Task brief: A word-for-word copy of the whole listing is the required answer.

The records:
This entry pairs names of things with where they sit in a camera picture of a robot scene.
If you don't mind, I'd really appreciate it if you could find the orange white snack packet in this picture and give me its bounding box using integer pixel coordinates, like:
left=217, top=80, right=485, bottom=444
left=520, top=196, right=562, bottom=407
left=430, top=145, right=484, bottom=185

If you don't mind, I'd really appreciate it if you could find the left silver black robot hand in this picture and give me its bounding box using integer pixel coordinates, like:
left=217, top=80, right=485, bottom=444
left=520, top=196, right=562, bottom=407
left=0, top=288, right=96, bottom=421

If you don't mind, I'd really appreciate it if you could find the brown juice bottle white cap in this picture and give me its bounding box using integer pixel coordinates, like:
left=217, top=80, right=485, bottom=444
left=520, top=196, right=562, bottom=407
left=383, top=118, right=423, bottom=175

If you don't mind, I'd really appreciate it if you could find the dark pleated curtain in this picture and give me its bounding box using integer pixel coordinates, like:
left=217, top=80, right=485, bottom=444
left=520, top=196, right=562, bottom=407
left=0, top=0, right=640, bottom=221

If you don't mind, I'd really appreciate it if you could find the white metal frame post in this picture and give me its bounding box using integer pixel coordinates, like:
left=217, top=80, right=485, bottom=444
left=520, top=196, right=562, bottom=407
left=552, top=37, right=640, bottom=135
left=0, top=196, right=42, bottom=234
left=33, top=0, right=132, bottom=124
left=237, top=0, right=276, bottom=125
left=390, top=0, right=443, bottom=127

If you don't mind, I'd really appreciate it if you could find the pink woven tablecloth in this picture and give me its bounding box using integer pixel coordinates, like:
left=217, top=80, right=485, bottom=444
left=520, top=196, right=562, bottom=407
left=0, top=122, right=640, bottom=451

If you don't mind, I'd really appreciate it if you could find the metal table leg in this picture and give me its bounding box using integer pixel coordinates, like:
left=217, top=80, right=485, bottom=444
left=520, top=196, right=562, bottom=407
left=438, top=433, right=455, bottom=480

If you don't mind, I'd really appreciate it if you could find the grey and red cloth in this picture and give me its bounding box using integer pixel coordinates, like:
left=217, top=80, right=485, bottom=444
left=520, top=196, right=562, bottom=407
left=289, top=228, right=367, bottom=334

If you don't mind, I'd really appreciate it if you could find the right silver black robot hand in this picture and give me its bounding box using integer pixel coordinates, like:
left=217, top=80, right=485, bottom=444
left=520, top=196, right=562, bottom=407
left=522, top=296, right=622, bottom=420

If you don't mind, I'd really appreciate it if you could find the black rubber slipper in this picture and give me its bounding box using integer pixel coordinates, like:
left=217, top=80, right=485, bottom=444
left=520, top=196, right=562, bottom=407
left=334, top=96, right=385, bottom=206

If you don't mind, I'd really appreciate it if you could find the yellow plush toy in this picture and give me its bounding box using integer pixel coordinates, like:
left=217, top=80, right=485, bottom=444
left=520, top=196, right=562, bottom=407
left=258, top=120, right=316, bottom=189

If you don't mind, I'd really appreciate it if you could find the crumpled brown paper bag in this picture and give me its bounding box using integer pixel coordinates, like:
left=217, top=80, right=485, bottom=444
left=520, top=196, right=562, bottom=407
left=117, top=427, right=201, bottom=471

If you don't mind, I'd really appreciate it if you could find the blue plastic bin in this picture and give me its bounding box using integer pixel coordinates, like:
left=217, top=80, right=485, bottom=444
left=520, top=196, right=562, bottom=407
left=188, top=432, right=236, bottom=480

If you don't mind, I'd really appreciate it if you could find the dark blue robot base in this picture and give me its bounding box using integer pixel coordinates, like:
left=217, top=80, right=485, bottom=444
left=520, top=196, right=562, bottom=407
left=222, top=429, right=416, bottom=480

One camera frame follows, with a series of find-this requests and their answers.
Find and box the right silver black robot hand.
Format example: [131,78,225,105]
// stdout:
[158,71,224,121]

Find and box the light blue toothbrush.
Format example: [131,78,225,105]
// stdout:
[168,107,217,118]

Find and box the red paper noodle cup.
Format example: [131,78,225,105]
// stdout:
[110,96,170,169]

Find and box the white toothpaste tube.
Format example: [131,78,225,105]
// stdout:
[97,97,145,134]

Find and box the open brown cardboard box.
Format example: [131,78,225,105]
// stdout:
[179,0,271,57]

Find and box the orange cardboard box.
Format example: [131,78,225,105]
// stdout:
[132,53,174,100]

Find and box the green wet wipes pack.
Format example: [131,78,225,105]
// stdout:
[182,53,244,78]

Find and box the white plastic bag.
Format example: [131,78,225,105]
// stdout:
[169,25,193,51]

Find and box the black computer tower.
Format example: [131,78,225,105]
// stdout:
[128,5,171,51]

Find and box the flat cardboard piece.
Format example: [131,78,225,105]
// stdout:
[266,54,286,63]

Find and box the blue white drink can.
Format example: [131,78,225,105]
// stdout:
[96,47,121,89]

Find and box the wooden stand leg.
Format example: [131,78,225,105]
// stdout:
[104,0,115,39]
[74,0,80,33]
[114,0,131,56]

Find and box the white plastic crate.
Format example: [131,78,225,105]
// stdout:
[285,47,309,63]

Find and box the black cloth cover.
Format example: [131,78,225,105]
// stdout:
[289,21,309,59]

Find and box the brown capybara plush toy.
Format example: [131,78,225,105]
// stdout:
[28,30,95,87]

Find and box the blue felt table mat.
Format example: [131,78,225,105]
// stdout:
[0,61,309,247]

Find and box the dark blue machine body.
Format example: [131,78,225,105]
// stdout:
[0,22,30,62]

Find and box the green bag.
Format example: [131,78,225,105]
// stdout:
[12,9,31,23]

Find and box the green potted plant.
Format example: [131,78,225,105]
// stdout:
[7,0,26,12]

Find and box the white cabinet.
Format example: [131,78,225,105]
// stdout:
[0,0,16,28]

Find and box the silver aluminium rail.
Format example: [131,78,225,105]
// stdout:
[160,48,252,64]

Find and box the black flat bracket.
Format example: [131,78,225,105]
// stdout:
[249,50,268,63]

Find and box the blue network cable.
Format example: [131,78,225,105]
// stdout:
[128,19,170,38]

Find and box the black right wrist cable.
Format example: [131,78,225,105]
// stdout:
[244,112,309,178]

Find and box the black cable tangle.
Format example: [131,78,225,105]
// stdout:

Output:
This entry pairs names of things with where they sit in a camera picture of a robot scene.
If you don't mind, I'd really appreciate it if you could find the orange white snack packet in this picture and give me its bounding box using integer pixel coordinates, like:
left=217, top=80, right=485, bottom=444
left=520, top=196, right=562, bottom=407
left=430, top=145, right=484, bottom=185

If you don't mind, I'd really appreciate it if you could find the left silver black robot hand in this picture and give me its bounding box using integer pixel coordinates, like:
left=217, top=80, right=485, bottom=444
left=520, top=196, right=562, bottom=407
left=0, top=288, right=96, bottom=421

If you don't mind, I'd really appreciate it if you could find the brown juice bottle white cap in this picture and give me its bounding box using integer pixel coordinates, like:
left=217, top=80, right=485, bottom=444
left=520, top=196, right=562, bottom=407
left=383, top=118, right=423, bottom=175

If you don't mind, I'd really appreciate it if you could find the dark pleated curtain in this picture and give me its bounding box using integer pixel coordinates, like:
left=217, top=80, right=485, bottom=444
left=520, top=196, right=562, bottom=407
left=0, top=0, right=640, bottom=221

If you don't mind, I'd really appreciate it if you could find the white metal frame post in this picture and give me its bounding box using integer pixel coordinates, like:
left=217, top=80, right=485, bottom=444
left=520, top=196, right=562, bottom=407
left=552, top=37, right=640, bottom=135
left=0, top=196, right=42, bottom=234
left=33, top=0, right=132, bottom=124
left=237, top=0, right=276, bottom=125
left=390, top=0, right=443, bottom=127

If you don't mind, I'd really appreciate it if you could find the pink woven tablecloth in this picture and give me its bounding box using integer pixel coordinates, like:
left=217, top=80, right=485, bottom=444
left=520, top=196, right=562, bottom=407
left=0, top=122, right=640, bottom=451

If you don't mind, I'd really appreciate it if you could find the metal table leg in this picture and give me its bounding box using integer pixel coordinates, like:
left=217, top=80, right=485, bottom=444
left=520, top=196, right=562, bottom=407
left=438, top=433, right=455, bottom=480

If you don't mind, I'd really appreciate it if you could find the grey and red cloth in this picture and give me its bounding box using integer pixel coordinates, like:
left=217, top=80, right=485, bottom=444
left=520, top=196, right=562, bottom=407
left=289, top=228, right=367, bottom=334

If you don't mind, I'd really appreciate it if you could find the right silver black robot hand in this picture and give me its bounding box using integer pixel coordinates, like:
left=217, top=80, right=485, bottom=444
left=520, top=196, right=562, bottom=407
left=522, top=296, right=622, bottom=420

If you don't mind, I'd really appreciate it if you could find the black rubber slipper in this picture and give me its bounding box using integer pixel coordinates, like:
left=217, top=80, right=485, bottom=444
left=520, top=196, right=562, bottom=407
left=334, top=96, right=385, bottom=206

If you don't mind, I'd really appreciate it if you could find the yellow plush toy in this picture and give me its bounding box using integer pixel coordinates, like:
left=217, top=80, right=485, bottom=444
left=520, top=196, right=562, bottom=407
left=258, top=120, right=316, bottom=189

If you don't mind, I'd really appreciate it if you could find the crumpled brown paper bag in this picture and give me its bounding box using integer pixel coordinates, like:
left=217, top=80, right=485, bottom=444
left=520, top=196, right=562, bottom=407
left=117, top=427, right=201, bottom=471

If you don't mind, I'd really appreciate it if you could find the blue plastic bin in this picture and give me its bounding box using integer pixel coordinates, like:
left=217, top=80, right=485, bottom=444
left=520, top=196, right=562, bottom=407
left=188, top=432, right=236, bottom=480

If you don't mind, I'd really appreciate it if you could find the dark blue robot base in this picture and give me its bounding box using integer pixel coordinates, like:
left=217, top=80, right=485, bottom=444
left=520, top=196, right=562, bottom=407
left=222, top=429, right=416, bottom=480

One camera frame follows, with a series of find-this requests and their answers.
Find and box the right silver black robot hand.
Format example: [131,78,225,105]
// stdout:
[158,71,224,121]

Find and box the light blue toothbrush.
Format example: [131,78,225,105]
// stdout:
[168,107,217,118]

Find and box the red paper noodle cup.
Format example: [131,78,225,105]
// stdout:
[110,96,170,169]

Find and box the white toothpaste tube.
Format example: [131,78,225,105]
// stdout:
[97,97,145,134]

Find and box the open brown cardboard box.
Format example: [131,78,225,105]
// stdout:
[179,0,271,57]

Find and box the orange cardboard box.
Format example: [131,78,225,105]
// stdout:
[132,53,174,100]

Find and box the green wet wipes pack.
Format example: [131,78,225,105]
// stdout:
[182,53,244,78]

Find and box the white plastic bag.
Format example: [131,78,225,105]
// stdout:
[169,25,193,51]

Find and box the black computer tower.
Format example: [131,78,225,105]
// stdout:
[128,5,171,51]

Find and box the flat cardboard piece.
Format example: [131,78,225,105]
// stdout:
[266,54,286,63]

Find and box the blue white drink can.
Format example: [131,78,225,105]
// stdout:
[96,47,121,89]

Find and box the wooden stand leg.
Format example: [131,78,225,105]
// stdout:
[104,0,115,39]
[74,0,80,33]
[114,0,131,56]

Find and box the white plastic crate.
Format example: [131,78,225,105]
// stdout:
[285,47,309,63]

Find and box the black cloth cover.
Format example: [131,78,225,105]
// stdout:
[289,21,309,59]

Find and box the brown capybara plush toy.
Format example: [131,78,225,105]
// stdout:
[28,30,95,87]

Find and box the blue felt table mat.
Format example: [131,78,225,105]
// stdout:
[0,61,309,247]

Find and box the dark blue machine body.
Format example: [131,78,225,105]
// stdout:
[0,22,30,62]

Find and box the green bag.
Format example: [131,78,225,105]
// stdout:
[12,9,31,23]

Find and box the green potted plant.
Format example: [131,78,225,105]
// stdout:
[7,0,26,12]

Find and box the white cabinet.
Format example: [131,78,225,105]
// stdout:
[0,0,16,28]

Find and box the silver aluminium rail.
Format example: [131,78,225,105]
// stdout:
[160,48,252,64]

Find and box the black flat bracket.
Format example: [131,78,225,105]
// stdout:
[249,50,268,63]

Find and box the blue network cable.
Format example: [131,78,225,105]
// stdout:
[128,19,170,38]

Find and box the black right wrist cable.
Format example: [131,78,225,105]
// stdout:
[244,112,309,178]

Find and box the black cable tangle.
Format example: [131,78,225,105]
// stdout:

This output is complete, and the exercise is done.